Europe staggers on: Five key points from the Italian referendum

Italy has not voted against the EU, but has given Brussels more reason to worry


Last night, Italian prime minister Matteo Renzi resigned after suffering a heavy defeat (60-40) in a referendum on constitutional reforms.

As the news filtered through and the euro dipped, comparisons between this vote, Britain’s EU referendum and the election of Donald Trump were inevitable. However, while the Italian referendum casts some light on the growing power of anti-establishment, anti-European populism, it is a unique case and cannot be analysed simply through analogy.

Here are five initial points to bear in mind.

1. Italy has not voted to leave the EU

This was a debate about constitutional reform that became a referendum on the government of Matteo Renzi. The prime minister was attempting to reform the way the political system operates to give Italian governments greater capacity to enact legislation and create change.

Whatever the right-wing populists claim, it was not a vote the euro or EU membership; nowhere close to 60 per cent of Italians support leaving the EU.

Anyone attempting to reduce the result to a single, simply narrative must grapple with the fact that a broad coalition of voters and parties opposed the referendum. While Beppe Grillo got the most screen-time, Silvio Berlusconi, Mario Monti and figures within Renzi’s own party all supported ‘No’, as did the majority of young, educated Italians.
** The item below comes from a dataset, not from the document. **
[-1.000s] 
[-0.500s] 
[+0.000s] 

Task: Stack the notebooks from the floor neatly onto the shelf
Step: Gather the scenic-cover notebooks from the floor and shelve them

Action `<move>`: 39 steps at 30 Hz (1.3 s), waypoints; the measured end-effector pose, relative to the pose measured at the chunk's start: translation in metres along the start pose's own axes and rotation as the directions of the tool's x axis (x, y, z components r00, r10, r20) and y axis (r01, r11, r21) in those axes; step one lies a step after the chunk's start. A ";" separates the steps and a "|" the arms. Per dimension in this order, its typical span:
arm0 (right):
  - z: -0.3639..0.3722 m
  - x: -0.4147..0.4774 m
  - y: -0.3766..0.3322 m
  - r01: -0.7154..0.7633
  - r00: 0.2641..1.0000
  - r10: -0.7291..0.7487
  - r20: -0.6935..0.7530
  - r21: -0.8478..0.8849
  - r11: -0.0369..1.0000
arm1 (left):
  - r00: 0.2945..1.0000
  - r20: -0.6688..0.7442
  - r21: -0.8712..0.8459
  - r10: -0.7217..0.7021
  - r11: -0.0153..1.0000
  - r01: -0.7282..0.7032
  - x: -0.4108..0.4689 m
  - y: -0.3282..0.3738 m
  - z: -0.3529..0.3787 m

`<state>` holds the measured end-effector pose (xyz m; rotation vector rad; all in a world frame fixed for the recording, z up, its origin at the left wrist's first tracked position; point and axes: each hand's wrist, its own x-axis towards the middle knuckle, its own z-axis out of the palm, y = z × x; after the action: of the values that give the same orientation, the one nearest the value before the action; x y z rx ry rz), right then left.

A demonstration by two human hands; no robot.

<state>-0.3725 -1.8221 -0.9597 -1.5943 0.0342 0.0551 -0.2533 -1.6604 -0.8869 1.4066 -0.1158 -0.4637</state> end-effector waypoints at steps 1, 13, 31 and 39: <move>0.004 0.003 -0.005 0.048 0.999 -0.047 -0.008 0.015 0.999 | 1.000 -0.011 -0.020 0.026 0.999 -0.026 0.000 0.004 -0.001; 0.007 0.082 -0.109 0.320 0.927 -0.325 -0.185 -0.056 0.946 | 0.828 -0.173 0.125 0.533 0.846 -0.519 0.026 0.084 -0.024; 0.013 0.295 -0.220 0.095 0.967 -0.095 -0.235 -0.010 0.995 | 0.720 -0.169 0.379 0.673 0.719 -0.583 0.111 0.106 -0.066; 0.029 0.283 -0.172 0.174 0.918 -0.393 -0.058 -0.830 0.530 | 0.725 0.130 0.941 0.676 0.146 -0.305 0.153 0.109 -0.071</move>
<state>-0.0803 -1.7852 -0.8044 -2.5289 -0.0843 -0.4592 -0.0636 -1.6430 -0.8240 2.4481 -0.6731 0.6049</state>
While dissatisfaction with the EU (and particularly the eurozone) was undoubtedly a factor in the result, it was not the only factor. As Politico’s Ryan Heath argues, Italians voted to reject change and leaving the eurozone is the biggest change imaginable.

2. Political crisis is not unusual in Italy

Renzi was widely trusted by his European colleagues and by investors. His fall from power pushes Italy into something of a political crisis, with the possibility of a snap general election.

However, in the last 71 years, Italy has had 65 prime ministers, so political crisis is not new. That’s why Renzi was so eager for reform. While political instability has blighted the Italian economy, the country has always managed to stumble along, and the eurozone has managed to contain the precariousness of its third-largest member.

Of course, this will provide scarce comfort to frustrated Italian voters, who have seen virtually no growth in recent years and are grappling with youth unemployment of 37 per cent.

3. Italian banks are in danger

The real threat is to Italy’s banks, starting with Monte dei Paschi di Siena (MPS), the country’s oldest bank which is currently undergoing a €5bn rescue programme. Following the referendum result, market uncertainty will deter investors from re-capitalising the bank.

Seven other Italian banks are also in distress, so the worst case scenario is that the collapse of the MPS rescue plan triggers a mass failure of Italian banks, which would have economic repercussions for the entire eurozone.

Senior bankers are expected to meet this morning to discuss the next steps for MPS. And although banks initially faced losses as the results came out, their stocks have now begun to rally.

4. This is a victory for the 5-Star Movement

Italy’s anti-establishment party has said that it is ready to govern following the referendum result. At present, the polls give Beppe Grillo’s party a very strong chance of winning the next general election — an alarming prospect for other EU leaders.

The 5-Star Movement is difficult to place on the political spectrum. Unlike other populist upstarts of recent years, it doesn’t clearly fall on right or left. Indeed, aside from its promise of a referendum on Italy’s membership of the eurozone, the movement’s policies are pretty difficult to pin down.

However, there are many reasons to worry about the movement, not least Grillo’s support for Trump and Farage, his tendency towards xenophobia, and the party’s deep association with fake news and Kremlin propaganda.

5. European leaders keep losing referendums

Although the Italian referendum is not directly comparable with the Brexit referendum, there’s no question that European leaders are losing their hold over public opinion.

If we count the Dutch vote against the EU’s association agreement with Ukraine, this is the third major referendum defeat suffered by European governments in 2016, all of which have been warmly celebrated by eurosceptics, the far-right, and Moscow. There is no single straightforward explanation for these results, but they undoubtedly reflect growing fractures in the European project.

The UK is out, eurosceptical movements are uncomfortably close to seizing power in both Italy and France and far-right parties are on the rise. While the Italian result doesn’t bode the immediate collapse of the EU, there’s only so long that the union can stagger on in its current, rapidly-weakening state.